• **AVAILABLE DATA**:
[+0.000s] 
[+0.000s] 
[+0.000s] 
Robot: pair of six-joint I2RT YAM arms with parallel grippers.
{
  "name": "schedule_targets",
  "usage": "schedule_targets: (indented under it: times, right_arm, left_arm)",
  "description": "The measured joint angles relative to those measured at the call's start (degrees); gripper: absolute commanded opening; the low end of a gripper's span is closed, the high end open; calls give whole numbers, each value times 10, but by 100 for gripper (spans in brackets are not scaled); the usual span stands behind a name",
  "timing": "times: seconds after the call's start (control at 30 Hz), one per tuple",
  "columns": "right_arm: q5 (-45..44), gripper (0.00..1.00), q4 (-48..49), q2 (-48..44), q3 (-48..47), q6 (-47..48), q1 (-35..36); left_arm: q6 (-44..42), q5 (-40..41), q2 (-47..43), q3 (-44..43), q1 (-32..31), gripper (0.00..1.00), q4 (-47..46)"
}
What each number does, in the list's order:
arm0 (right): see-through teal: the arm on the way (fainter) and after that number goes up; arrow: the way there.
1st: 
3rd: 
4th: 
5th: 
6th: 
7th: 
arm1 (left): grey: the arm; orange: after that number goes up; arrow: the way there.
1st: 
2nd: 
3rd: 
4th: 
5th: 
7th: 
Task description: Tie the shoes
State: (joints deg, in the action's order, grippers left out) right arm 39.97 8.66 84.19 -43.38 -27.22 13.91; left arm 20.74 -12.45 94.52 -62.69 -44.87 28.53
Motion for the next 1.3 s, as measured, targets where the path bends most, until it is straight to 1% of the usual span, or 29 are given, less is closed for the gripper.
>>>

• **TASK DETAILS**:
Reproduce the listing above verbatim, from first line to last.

• **YOUR SOLUTION**:
[+0.000s] 
[+0.000s] 
[+0.000s] 
Robot: pair of six-joint I2RT YAM arms with parallel grippers.
{
  "name": "schedule_targets",
  "usage": "schedule_targets: (indented under it: times, right_arm, left_arm)",
  "description": "The measured joint angles relative to those measured at the call's start (degrees); gripper: absolute commanded opening; the low end of a gripper's span is closed, the high end open; calls give whole numbers, each value times 10, but by 100 for gripper (spans in brackets are not scaled); the usual span stands behind a name",
  "timing": "times: seconds after the call's start (control at 30 Hz), one per tuple",
  "columns": "right_arm: q5 (-45..44), gripper (0.00..1.00), q4 (-48..49), q2 (-48..44), q3 (-48..47), q6 (-47..48), q1 (-35..36); left_arm: q6 (-44..42), q5 (-40..41), q2 (-47..43), q3 (-44..43), q1 (-32..31), gripper (0.00..1.00), q4 (-47..46)"
}
What each number does, in the list's order:
arm0 (right): see-through teal: the arm on the way (fainter) and after that number goes up; arrow: the way there.
1st: 
3rd: 
4th: 
5th: 
6th: 
7th: 
arm1 (left): grey: the arm; orange: after that number goes up; arrow: the way there.
1st: 
2nd: 
3rd: 
4th: 
5th: 
7th: 
Task description: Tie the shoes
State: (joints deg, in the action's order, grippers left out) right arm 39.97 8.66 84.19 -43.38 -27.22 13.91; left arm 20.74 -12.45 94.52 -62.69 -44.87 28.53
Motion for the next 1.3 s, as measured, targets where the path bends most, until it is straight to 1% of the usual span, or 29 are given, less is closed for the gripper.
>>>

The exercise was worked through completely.